— Это совсем другое. Но не думаю, чтобы он специально их избегал. Просто мы вращаемся в других кругах.
— Ты хочешь сказать, это случайное совпадение, что ни в один из клубов, куда вхож твой отец, никого из этих замечательных докторов не приглашают?
— Хорошо, — сдался Эндрю. — Но я ни разу не слышал, чтобы он позволил себе пренебрежительно высказаться о ком бы то ни было. Даже о католиках.
— Но ведь он и не общается с этими ребятами, верно? В том числе с нашим новым сенатором из Массачусетса, который гоняется за макрелью.
— Вообще-то у него были какие-то дела со старшим Джо Кеннеди.
— Но только не за обеденным столом в элитном Фаундерз-клубе, готов поспорить, — вклинился Уиг.
— Эй, послушайте, — возмутился Эндрю, — я и не говорил, будто мой отец святой. Но он, по крайней мере, учил меня, что нельзя пользоваться тем скабрезным языком, который так нравится Ньюолу.
— Но, Энди, ты же годами терпел мои цветистые эпитеты.
— Да, — подхватил Уиг. — С чего это вдруг ты стал таким паинькой?
— Знаете, парни, — ответил Эндрю, — в частной подготовительной школе у нас вообще не было ни евреев, ни негров. И если вы там рассуждали об «этих ничтожествах», кого это трогало? Но в Гарварде полно людей самых разных, поэтому я считаю — нам следует научиться жить вместе со всеми.
Его приятели с недоумением переглянулись.
А затем Ньюол недовольно произнес:
— Кончай тут воспитывать, понял? Значит, если бы я сказал, мол, этот парень коротышка или жиртрест, ты бы и ухом не повел. Когда я говорю о ком-то, что он жид или черномазый, это просто дружеский способ его охарактеризовать, как условное обозначение. И кстати, к твоему сведению, я пригласил этого парня, Джейсона Гилберта, погудеть вместе с нами после футбольного матча в субботу.

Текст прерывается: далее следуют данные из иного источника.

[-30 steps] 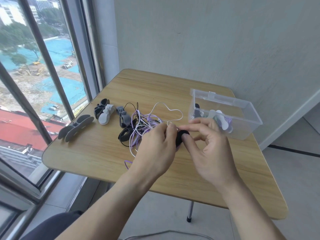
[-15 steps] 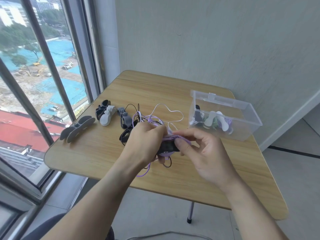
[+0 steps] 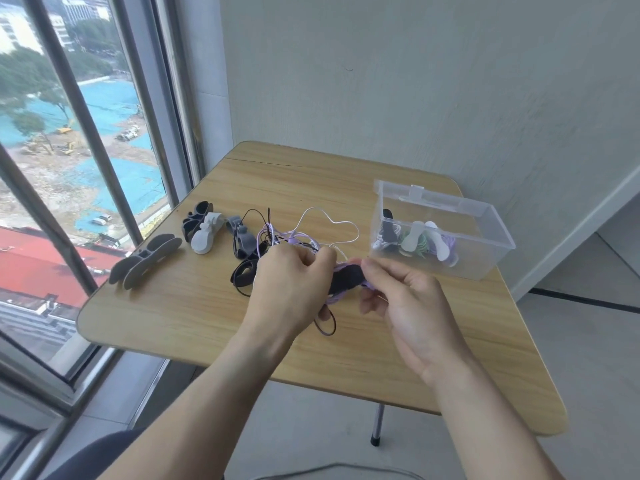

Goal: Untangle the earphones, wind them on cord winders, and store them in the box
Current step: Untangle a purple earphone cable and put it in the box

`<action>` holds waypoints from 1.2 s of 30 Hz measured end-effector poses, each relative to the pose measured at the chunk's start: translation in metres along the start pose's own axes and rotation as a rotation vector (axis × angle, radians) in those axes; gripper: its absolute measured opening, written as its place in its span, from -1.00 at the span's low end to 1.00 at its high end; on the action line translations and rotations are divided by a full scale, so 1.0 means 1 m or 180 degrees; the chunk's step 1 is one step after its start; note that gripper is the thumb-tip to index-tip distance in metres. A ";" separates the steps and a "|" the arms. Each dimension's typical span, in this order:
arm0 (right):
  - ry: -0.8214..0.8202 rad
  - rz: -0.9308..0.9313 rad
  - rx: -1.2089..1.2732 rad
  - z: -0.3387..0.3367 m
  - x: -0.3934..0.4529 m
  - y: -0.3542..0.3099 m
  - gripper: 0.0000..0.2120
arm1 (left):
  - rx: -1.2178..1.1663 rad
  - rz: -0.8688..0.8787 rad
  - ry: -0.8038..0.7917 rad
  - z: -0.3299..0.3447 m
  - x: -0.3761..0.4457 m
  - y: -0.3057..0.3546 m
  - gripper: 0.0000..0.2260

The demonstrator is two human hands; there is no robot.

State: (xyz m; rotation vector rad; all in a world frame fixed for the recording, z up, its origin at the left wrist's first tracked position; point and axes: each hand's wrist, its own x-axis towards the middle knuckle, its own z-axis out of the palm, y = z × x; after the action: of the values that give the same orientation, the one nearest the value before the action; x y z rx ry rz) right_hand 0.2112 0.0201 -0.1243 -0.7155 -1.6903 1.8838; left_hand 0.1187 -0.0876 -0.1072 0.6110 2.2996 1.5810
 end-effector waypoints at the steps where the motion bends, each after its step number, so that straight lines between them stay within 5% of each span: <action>1: 0.0004 -0.0021 0.0134 0.002 -0.001 0.000 -0.82 | -0.0086 -0.0061 0.0031 0.000 0.001 0.000 -0.67; 6: -0.0037 -0.0155 0.0350 0.016 -0.010 0.003 -0.74 | -0.0951 -0.0623 0.0087 0.007 0.008 0.002 -0.91; 11: 0.0226 -0.0979 -0.0479 0.017 -0.009 0.007 -0.78 | -0.1155 -0.0390 -0.0098 0.019 0.005 0.007 -0.82; 16: 0.1178 -0.1159 -0.0823 -0.029 0.028 -0.015 -0.70 | -0.0685 0.0016 -0.0035 0.016 0.003 0.017 -0.84; 20: 0.1805 -0.1490 -0.2337 -0.084 0.062 -0.068 -0.76 | -0.0686 0.0366 0.0242 0.005 0.003 0.021 -0.87; 27: 0.1281 -0.0103 -0.4348 -0.118 0.142 -0.084 -0.73 | -0.0176 0.0460 0.0332 -0.007 0.008 0.013 -0.85; 33: 0.1545 0.0207 -0.4687 -0.107 0.156 -0.063 -0.85 | 0.0106 0.0475 0.0510 -0.019 0.016 0.006 -0.85; 36: 0.1475 0.0430 -0.4903 -0.103 0.156 -0.063 -0.75 | 0.0236 0.0507 0.0694 -0.025 0.018 0.004 -0.85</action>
State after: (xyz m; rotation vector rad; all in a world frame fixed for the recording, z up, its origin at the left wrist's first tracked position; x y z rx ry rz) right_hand 0.1682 0.2073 -0.0788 -1.6074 -2.5093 0.0340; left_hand 0.0928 -0.0977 -0.0942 0.6858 2.5339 1.7164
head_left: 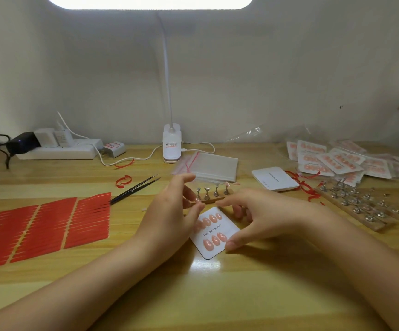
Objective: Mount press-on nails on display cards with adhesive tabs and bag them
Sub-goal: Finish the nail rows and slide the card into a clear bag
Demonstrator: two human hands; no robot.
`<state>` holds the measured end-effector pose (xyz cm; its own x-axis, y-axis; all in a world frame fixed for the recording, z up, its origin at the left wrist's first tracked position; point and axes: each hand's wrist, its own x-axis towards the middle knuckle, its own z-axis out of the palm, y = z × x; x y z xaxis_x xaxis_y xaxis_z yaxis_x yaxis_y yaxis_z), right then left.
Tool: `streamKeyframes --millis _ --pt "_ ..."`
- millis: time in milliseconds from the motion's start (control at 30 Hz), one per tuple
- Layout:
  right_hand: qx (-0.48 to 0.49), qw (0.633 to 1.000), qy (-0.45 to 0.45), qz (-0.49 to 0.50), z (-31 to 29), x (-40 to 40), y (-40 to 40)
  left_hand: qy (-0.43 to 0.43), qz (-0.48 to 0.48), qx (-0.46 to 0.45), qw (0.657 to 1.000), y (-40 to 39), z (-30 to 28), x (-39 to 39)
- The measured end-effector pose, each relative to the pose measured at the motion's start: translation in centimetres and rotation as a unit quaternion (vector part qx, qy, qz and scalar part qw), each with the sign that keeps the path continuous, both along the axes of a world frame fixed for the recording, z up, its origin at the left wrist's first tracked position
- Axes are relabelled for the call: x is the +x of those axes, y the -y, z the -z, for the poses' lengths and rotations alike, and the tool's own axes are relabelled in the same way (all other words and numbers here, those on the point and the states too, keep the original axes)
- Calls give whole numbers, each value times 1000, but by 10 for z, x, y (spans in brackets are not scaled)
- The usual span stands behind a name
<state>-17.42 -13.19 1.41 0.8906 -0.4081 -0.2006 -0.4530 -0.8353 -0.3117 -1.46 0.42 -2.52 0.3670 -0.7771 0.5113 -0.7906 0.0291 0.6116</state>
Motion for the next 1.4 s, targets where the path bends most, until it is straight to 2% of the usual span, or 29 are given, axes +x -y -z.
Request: streamKeyframes --millis 133,333,467,667,733,800,833,900,967,1033,1133,1200,1267,1400 --pt "-17 1000 20 -13 3 3 -5 -68 25 21 997 1 1 -6" --pt "40 995 82 28 12 3 -5 -172 49 -7 984 1 -5 -2" --pt "92 983 151 45 20 6 -8 -167 51 -20 984 -1 -6 -3" --pt "25 969 240 47 24 8 -19 -172 76 -60 980 -2 -11 0" --pt "32 959 276 50 25 10 -23 -164 87 -77 980 -3 -14 1" --pt "114 936 327 68 23 11 -28 -159 102 -107 976 -4 -17 5" --pt "196 912 351 81 20 12 -31 -161 110 -125 973 -4 -19 7" --pt "374 842 379 82 13 13 -35 -161 122 -155 967 -5 -24 12" --pt "462 793 390 74 4 16 -38 -140 125 -169 968 -5 -29 15" --pt "495 762 404 104 -2 18 -41 -120 124 -177 969 -5 -32 16" --pt "456 772 416 152 -6 18 -43 -75 107 -201 971 -7 -38 14" --pt "431 775 433 163 -11 15 -44 -5 76 -227 971 -9 -42 13" --pt "422 768 452 167 -17 14 -45 65 40 -240 968 -10 -45 12" --pt "416 753 482 166 -27 11 -49 124 15 -244 962 -12 -49 9"
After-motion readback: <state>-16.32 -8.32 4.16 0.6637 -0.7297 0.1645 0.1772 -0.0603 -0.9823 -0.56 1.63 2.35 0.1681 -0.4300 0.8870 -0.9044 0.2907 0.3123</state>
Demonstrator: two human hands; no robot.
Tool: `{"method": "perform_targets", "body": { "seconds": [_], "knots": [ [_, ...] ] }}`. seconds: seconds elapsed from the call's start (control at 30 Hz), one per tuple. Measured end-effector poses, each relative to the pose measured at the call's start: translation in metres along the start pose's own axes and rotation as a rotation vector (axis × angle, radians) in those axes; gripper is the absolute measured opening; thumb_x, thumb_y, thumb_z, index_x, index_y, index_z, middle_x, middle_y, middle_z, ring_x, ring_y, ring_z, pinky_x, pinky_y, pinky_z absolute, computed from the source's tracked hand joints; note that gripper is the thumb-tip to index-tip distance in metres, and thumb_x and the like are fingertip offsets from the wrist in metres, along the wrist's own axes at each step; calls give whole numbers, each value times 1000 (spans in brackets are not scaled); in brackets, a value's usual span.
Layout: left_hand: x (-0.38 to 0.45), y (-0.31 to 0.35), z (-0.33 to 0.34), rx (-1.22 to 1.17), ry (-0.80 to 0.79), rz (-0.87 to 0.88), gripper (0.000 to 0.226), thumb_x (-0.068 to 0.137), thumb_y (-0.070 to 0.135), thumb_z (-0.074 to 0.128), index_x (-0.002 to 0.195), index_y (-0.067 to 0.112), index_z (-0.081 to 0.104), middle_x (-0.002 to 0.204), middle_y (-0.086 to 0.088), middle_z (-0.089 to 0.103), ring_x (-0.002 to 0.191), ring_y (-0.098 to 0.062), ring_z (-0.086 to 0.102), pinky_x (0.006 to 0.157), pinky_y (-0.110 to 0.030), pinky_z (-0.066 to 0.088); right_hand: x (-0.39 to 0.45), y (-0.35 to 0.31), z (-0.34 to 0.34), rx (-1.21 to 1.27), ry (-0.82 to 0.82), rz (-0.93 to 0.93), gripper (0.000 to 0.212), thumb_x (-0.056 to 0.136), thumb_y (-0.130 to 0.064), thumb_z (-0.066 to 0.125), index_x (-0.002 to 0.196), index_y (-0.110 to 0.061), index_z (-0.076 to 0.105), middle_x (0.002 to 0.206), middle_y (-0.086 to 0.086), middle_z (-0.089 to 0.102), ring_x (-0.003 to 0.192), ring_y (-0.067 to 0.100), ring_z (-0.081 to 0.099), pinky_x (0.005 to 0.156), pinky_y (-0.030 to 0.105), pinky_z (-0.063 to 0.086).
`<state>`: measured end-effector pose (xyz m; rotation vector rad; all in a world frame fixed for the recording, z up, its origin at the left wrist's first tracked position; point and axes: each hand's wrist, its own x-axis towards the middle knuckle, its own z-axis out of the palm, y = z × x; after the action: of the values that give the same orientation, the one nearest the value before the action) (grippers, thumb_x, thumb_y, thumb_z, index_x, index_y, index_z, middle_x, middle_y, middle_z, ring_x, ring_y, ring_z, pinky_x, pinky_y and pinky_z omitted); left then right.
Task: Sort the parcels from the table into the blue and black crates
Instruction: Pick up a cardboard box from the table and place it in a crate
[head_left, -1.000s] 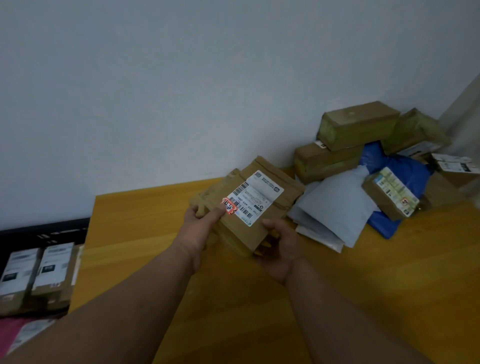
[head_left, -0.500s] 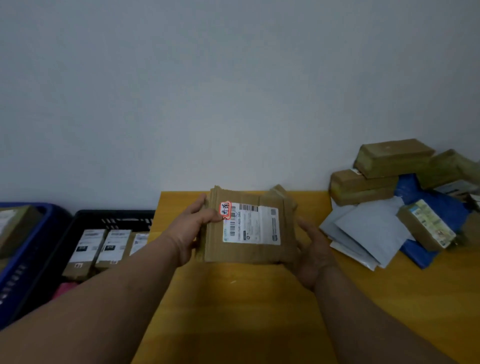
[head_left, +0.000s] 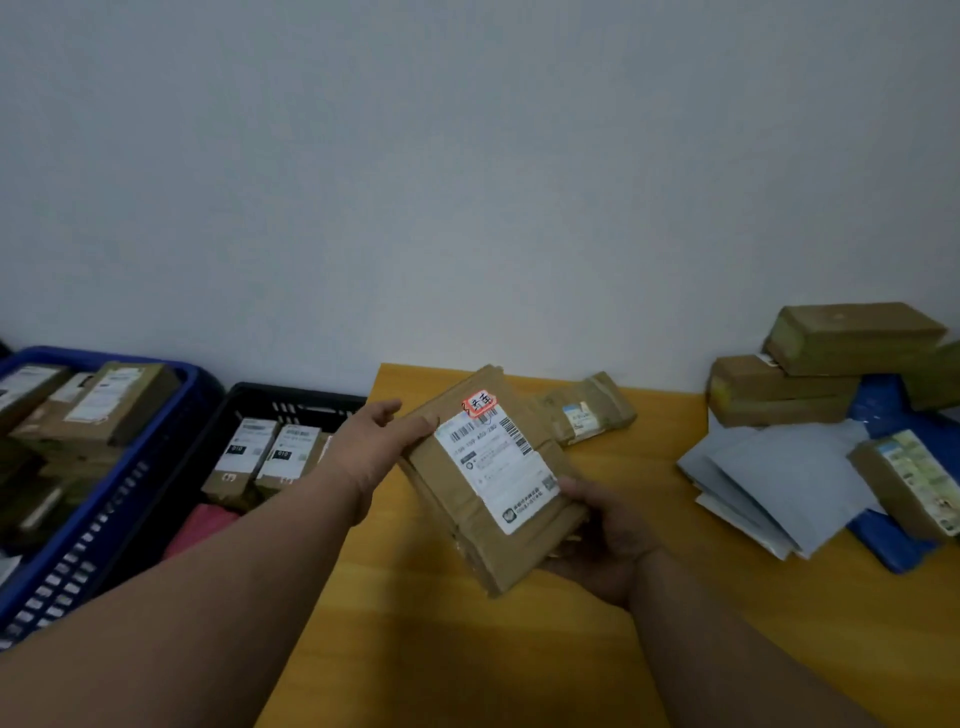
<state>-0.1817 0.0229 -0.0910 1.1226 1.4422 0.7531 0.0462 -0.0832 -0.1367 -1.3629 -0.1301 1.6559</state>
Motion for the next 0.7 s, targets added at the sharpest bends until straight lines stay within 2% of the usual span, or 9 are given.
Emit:
{"method": "perform_targets", "body": {
  "seconds": [0.07, 0.13, 0.27, 0.33, 0.4, 0.53, 0.57, 0.67, 0.7],
  "knots": [
    [-6, -11, -8, -84, 48, -104, 80, 76, 43, 78, 143, 21, 41, 134, -5, 50, 115, -25, 49, 97, -42, 44, 0, 6, 10, 22, 19, -9, 67, 59, -29, 81, 119, -6, 62, 119, 20, 60, 107, 40, 60, 85, 57, 54],
    [-13, -20, -20, -105, 10, -207, 77, 78, 41, 77, 142, 18, 39, 130, -7, 54, 113, -26, 54, 97, -45, 48, 2, 13, 22, 38, 28, -7, 65, 57, -33, 81, 115, -9, 64, 114, 18, 61, 104, 38, 60, 77, 51, 56],
    [-20, -37, -45, -37, -168, -258, 43, 86, 36, 70, 121, 15, 54, 112, -6, 67, 102, -24, 63, 93, -44, 52, 11, 28, 60, 35, 1, 37, 62, 60, -34, 79, 115, -10, 66, 117, 16, 63, 110, 35, 60, 77, 46, 57],
    [-15, -47, -65, -38, -189, -251, 28, 90, 29, 67, 114, 17, 57, 108, -6, 70, 103, -26, 65, 95, -44, 51, 17, 39, 88, -29, -6, 57, 62, 60, -32, 78, 117, -10, 65, 119, 15, 63, 111, 33, 59, 79, 45, 57],
    [-6, -58, -92, -49, -167, -255, 21, 93, 22, 63, 112, 15, 59, 103, -6, 72, 100, -26, 66, 86, -40, 50, 26, 52, 119, -109, -3, 70, 64, 57, -32, 78, 115, -9, 66, 117, 15, 61, 111, 32, 58, 83, 45, 56],
    [19, -78, -171, -118, -80, -248, 12, 95, 16, 58, 105, 10, 62, 94, -8, 75, 77, -18, 69, 59, -25, 51, 49, 91, 192, -253, -8, 86, 57, 49, -36, 79, 102, -16, 69, 101, 7, 61, 98, 26, 60, 95, 48, 50],
    [26, -84, -194, -123, -50, -245, 13, 96, 17, 57, 105, 9, 62, 96, -9, 74, 78, -19, 69, 58, -26, 53, 56, 103, 213, -280, -14, 100, 57, 49, -37, 79, 102, -17, 68, 101, 6, 61, 98, 26, 60, 94, 47, 50],
    [41, -102, -263, -122, 19, -278, 14, 96, 22, 58, 106, 13, 62, 101, -10, 72, 92, -25, 68, 74, -35, 57, 74, 147, 274, -339, -54, 162, 60, 54, -41, 79, 107, -18, 66, 104, 6, 64, 97, 28, 63, 80, 42, 52],
    [45, -108, -284, -124, 32, -291, 13, 96, 22, 58, 105, 14, 62, 100, -9, 72, 91, -25, 69, 73, -36, 56, 79, 161, 291, -341, -80, 189, 60, 55, -42, 79, 108, -18, 66, 104, 7, 67, 96, 28, 66, 75, 41, 53]
  ]
}}
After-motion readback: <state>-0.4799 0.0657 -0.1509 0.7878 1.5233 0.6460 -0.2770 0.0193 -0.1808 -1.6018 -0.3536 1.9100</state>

После чего посмотрел на Эндрю озорными глазами и добавил:
— Если, конечно, ты не против настоящего общения с одним из жидовских мальчиков.
*****
Ноябрь только начался, но в шесть часов вечера уже темнело, а воздух был по-зимнему холодный. Переодеваясь после тренировки по сквошу, Джейсон с досадой обнаружил, что забыл прихватить с собой галстук. Придется возвращаться за ним в Штраус-холл. В противном случае этот ирландский цербер, который при входе в «Юнион» специально проверяет у студентов наличие галстуков, радостно выставит его за дверь столовой. Вот черт. Черт.
Он поплелся через мерзлый Гарвардский двор с голыми деревьями, поднялся по лестнице в свою секцию А-32 и стал рыться в карманах в поисках ключа.
Когда Джейсон наконец толкнул открывшуюся дверь, то сразу заметил — что-то не так. Везде темно. Он взглянул на дверь в комнату соседа. У того тоже не горел свет. Может, Д. Д. заболел? Джейсон осторожно постучался к нему и спросил:
— Дэвид, ты в порядке?
Ответа не последовало.
И тогда, в нарушение жестких правил проживания в общежитии, Джейсон сам открыл чужую дверь. Сначала он обратил внимание на потолок, с которого свисали оборванные электрические провода. Затем взгляд его скользнул по полу. Там он увидел своего соседа, вернее, его неподвижное тело с ремнем вокруг шеи.
От страха у Джейсона закружилась голова.
«О боже, — подумал он, — этот придурок убил себя».
Джейсон опустился на корточки и перевернул Д. Д. При смене положения тела Дэвид издал очень слабый звук, похожий на стон. «Скорее, Джейсон, — лихорадочно думал он, пытаясь сообразить, что делать, — звони в полицию. Хотя нет. Вдруг не успеют!»